Cc: stable(a)vger.kernel.org
Cc: Peter Zijlstra <peterz(a)infradead.org>
Cc: Nadav Amit <nadav.amit(a)gmail.com>
Signed-off-by: Andy Lutomirski <luto(a)kernel.org>
---
Nadav, this is intended for your series. Want to add it right
before the use_temporary_mm() stuff?
Changes from v1:
- Improved comments
- Add debugging
- Fix bugs
arch/x86/events/core.c | 2 +-
arch/x86/include/asm/tlbflush.h | 44 +++++++++++++++++++++++++++++++++
arch/x86/lib/usercopy.c | 5 ++++
arch/x86/mm/tlb.c | 7 ++++++
4 files changed, 57 insertions(+), 1 deletion(-)
diff --git a/arch/x86/events/core.c b/arch/x86/events/core.c
index 5f4829f10129..dfb2f7c0d019 100644
--- a/arch/x86/events/core.c
+++ b/arch/x86/events/core.c
@@ -2465,7 +2465,7 @@ perf_callchain_user(struct perf_callchain_entry_ctx *entry, struct pt_regs *regs
perf_callchain_store(entry, regs->ip);
- if (!current->mm)
+ if (!nmi_uaccess_okay())
return;
if (perf_callchain_user32(regs, entry))
diff --git a/arch/x86/include/asm/tlbflush.h b/arch/x86/include/asm/tlbflush.h
index 29c9da6c62fc..183d36a98b04 100644
--- a/arch/x86/include/asm/tlbflush.h
+++ b/arch/x86/include/asm/tlbflush.h
@@ -175,8 +175,16 @@ struct tlb_state {
* are on.
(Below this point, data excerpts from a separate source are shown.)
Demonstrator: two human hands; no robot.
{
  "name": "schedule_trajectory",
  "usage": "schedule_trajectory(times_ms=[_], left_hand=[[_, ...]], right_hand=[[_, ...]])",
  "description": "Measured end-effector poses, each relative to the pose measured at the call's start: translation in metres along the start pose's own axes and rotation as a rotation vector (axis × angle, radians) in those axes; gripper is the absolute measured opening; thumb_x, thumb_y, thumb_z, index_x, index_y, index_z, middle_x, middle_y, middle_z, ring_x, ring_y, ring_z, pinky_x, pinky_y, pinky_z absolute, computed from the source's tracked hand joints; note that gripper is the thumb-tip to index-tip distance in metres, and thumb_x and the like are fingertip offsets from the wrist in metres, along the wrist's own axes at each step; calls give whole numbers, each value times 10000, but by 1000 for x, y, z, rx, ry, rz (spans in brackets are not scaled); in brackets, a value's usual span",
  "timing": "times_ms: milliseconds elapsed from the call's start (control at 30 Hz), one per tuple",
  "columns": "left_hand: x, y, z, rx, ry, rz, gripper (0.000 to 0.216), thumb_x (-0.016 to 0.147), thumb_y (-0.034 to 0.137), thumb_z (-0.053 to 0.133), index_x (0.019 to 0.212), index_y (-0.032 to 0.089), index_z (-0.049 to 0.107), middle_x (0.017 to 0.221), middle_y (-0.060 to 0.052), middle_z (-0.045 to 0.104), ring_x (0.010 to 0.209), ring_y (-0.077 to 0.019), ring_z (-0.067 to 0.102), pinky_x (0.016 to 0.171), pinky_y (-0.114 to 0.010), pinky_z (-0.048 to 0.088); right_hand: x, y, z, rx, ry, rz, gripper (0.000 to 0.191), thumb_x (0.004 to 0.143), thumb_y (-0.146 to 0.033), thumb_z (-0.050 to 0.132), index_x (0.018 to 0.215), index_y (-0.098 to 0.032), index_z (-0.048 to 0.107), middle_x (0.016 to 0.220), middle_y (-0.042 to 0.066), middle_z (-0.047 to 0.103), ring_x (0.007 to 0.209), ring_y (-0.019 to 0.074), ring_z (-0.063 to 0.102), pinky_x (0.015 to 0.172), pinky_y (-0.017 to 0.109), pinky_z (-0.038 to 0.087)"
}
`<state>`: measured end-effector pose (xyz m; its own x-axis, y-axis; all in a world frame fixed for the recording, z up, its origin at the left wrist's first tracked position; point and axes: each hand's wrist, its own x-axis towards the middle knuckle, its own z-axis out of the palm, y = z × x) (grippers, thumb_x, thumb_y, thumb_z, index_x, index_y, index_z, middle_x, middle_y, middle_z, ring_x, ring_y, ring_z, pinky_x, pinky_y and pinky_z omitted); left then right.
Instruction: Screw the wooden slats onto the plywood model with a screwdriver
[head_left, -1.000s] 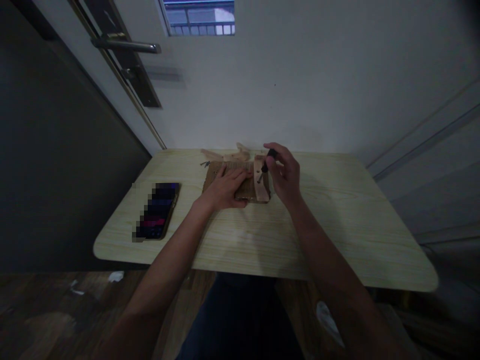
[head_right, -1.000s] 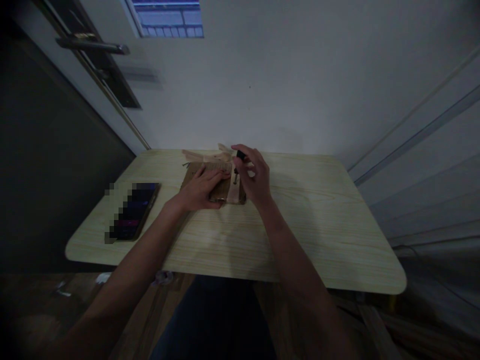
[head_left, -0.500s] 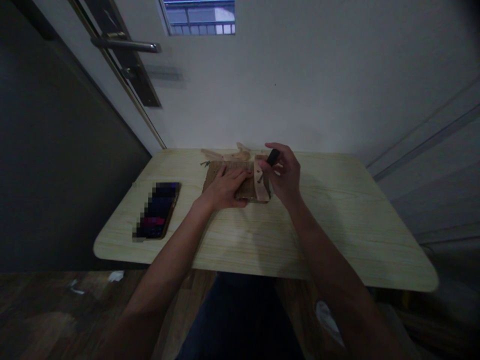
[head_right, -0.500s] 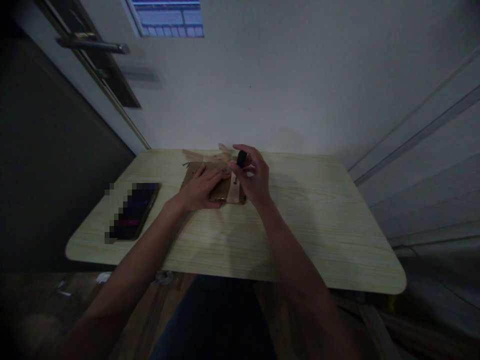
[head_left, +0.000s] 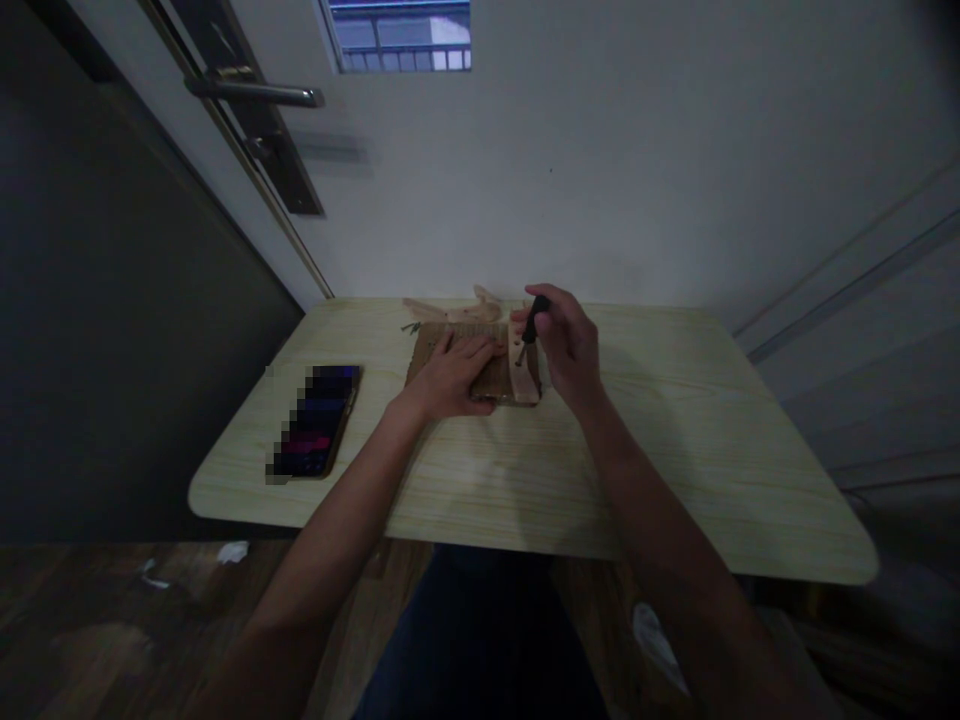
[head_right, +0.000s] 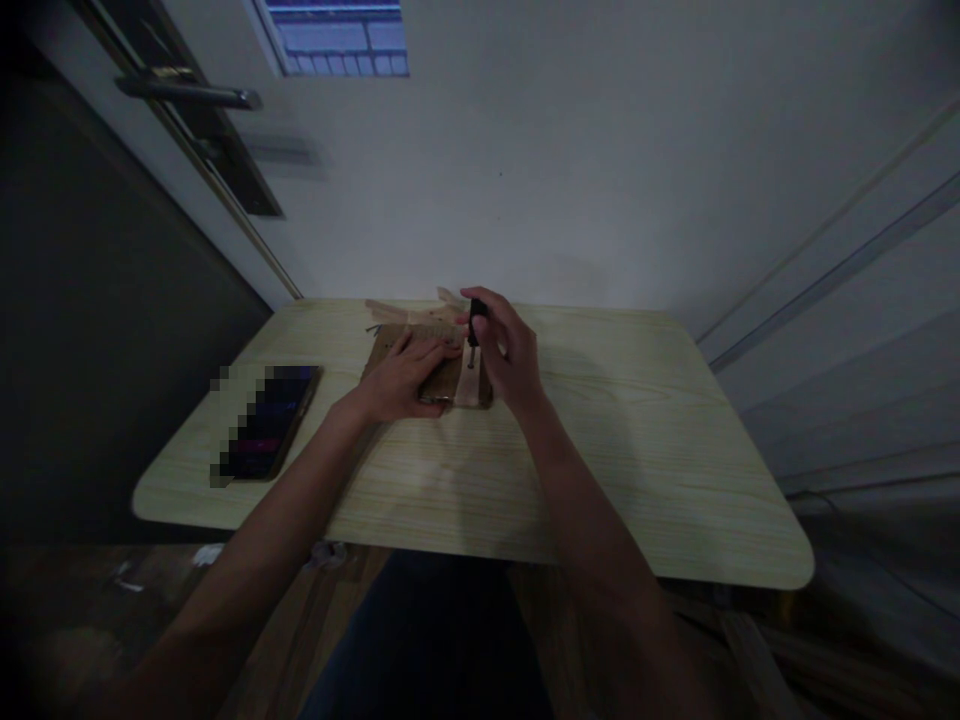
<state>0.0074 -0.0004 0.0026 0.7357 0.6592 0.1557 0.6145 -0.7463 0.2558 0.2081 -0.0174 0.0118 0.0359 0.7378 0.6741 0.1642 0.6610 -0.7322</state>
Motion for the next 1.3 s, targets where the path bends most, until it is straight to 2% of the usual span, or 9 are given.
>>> schedule_trajectory(times_ms=[167,300,500,667,767,967,1133,1200,1300], left_hand=[[0,-1,1,-1,2,7,820,736,376,766,1465,237,418,1541,-153,483,1441,-387,413,1226,-680,111],[0,0,1,2,4,3,808,741,378,761,1460,240,421,1539,-154,485,1449,-382,408,1227,-679,112],[0,0,1,9,-7,-11,818,735,386,773,1458,230,423,1555,-168,462,1460,-385,393,1233,-679,97],[0,-3,3,2,5,5,823,740,380,769,1466,234,411,1545,-154,477,1455,-383,400,1231,-682,95],[0,-3,3,-4,12,11,816,743,381,766,1464,236,413,1549,-154,472,1454,-380,401,1230,-679,108],[0,-1,1,2,7,3,825,737,359,776,1466,236,411,1544,-159,477,1439,-379,421,1231,-676,113],[0,0,0,5,-3,-9,826,729,364,784,1459,233,421,1541,-160,481,1440,-383,419,1227,-683,115],[0,0,1,6,1,-15,830,729,367,783,1462,230,419,1547,-161,473,1448,-382,410,1227,-685,114],[0,0,1,3,-4,-15,836,729,367,782,1468,220,418,1558,-166,459,1458,-382,398,1229,-679,119]], right_hand=[[3,8,-2,-45,84,11,357,832,-514,736,1117,-308,676,830,-13,717,696,160,679,633,317,585],[1,9,-1,-117,124,-34,383,820,-538,739,1099,-281,684,804,-18,660,646,125,597,545,255,535],[-2,4,1,-196,62,-38,550,916,-635,562,1330,-274,594,1280,101,648,914,201,669,653,320,599],[-2,5,0,-102,-47,-72,532,993,-600,430,1422,-291,491,1108,67,703,927,206,696,818,393,616],[-2,7,-1,-22,-67,-64,515,996,-590,437,1406,-283,489,1069,62,715,910,201,719,835,397,617],[-1,5,0,-8,-39,19,506,903,-585,631,1314,-298,565,981,29,738,811,173,739,713,321,623],[0,2,1,-135,63,-14,457,814,-605,726,1140,-292,659,851,5,683,697,147,663,481,230,519],[-1,2,0,-192,94,-31,458,824,-606,714,1156,-294,660,894,16,681,674,139,632,456,228,502],[-1,3,0,-240,82,-38,524,852,-622,670,1264,-303,626,1108,58,694,702,146,641,471,254,528]])
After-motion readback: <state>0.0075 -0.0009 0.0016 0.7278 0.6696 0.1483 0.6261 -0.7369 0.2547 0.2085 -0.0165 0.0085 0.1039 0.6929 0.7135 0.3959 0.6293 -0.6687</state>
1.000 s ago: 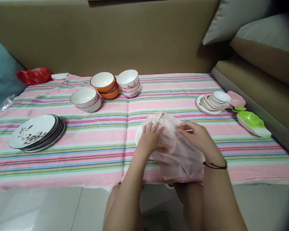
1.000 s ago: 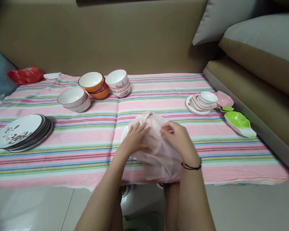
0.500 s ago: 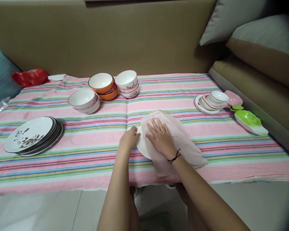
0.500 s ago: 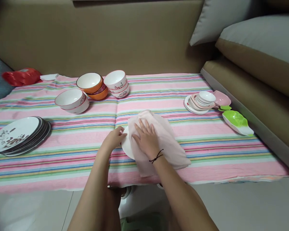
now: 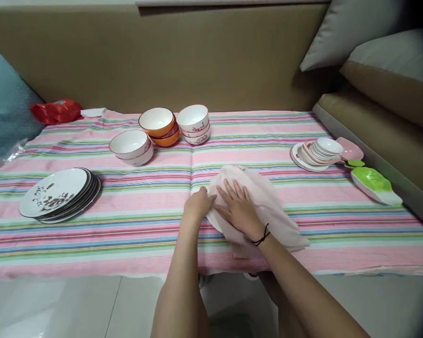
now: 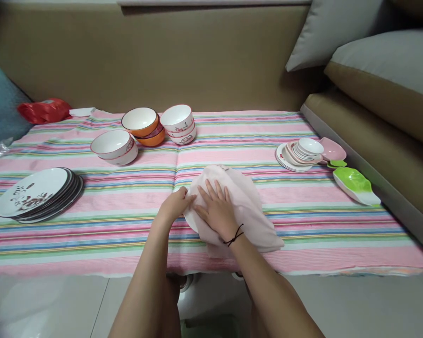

This means that it may not match current->active_mm,
* which will contain the previous user mm when we're in lazy TLB
* mode even if we've already switched back to swapper_pg_dir.
+ *
+ * During switch_mm_irqs_off(), loaded_mm will be set to
+ * LOADED_MM_SWITCHING during the brief interrupts-off window
+ * when CR3 and loaded_mm would otherwise be inconsistent. This
+ * is for nmi_uaccess_okay()'s benefit.
*/
struct mm_struct *loaded_mm;
+
+#define LOADED_MM_SWITCHING ((struct mm_struct *)1)
+
u16 loaded_mm_asid;
u16 next_asid;
/* last user mm's ctx id */
@@ -246,6 +254,42 @@ struct tlb_state {
};
DECLARE_PER_CPU_SHARED_ALIGNED(struct tlb_state, cpu_tlbstate);
+/*
+ * Blindly accessing user memory from NMI context can be dangerous
+ * if we're in the middle of switching the current user task or
+ * switching the loaded mm. It can also be dangerous if we
+ * interrupted some kernel code that was temporarily using a
+ * different mm.
+ */
+static inline bool nmi_uaccess_okay(void)
+{
+ struct mm_struct *loaded_mm = this_cpu_read(cpu_tlbstate.loaded_mm);
+ struct mm_struct *current_mm = current->mm;
+
+#ifdef CONFIG_DEBUG_VM
+ WARN_ON_ONCE(!loaded_mm);
+#endif
+
+ /*
+ * The condition we want to check is
+ * current_mm->pgd == __va(read_cr3_pa()). This may be slow, though,
+ * if we're running in a VM with shadow paging, and nmi_uaccess_okay()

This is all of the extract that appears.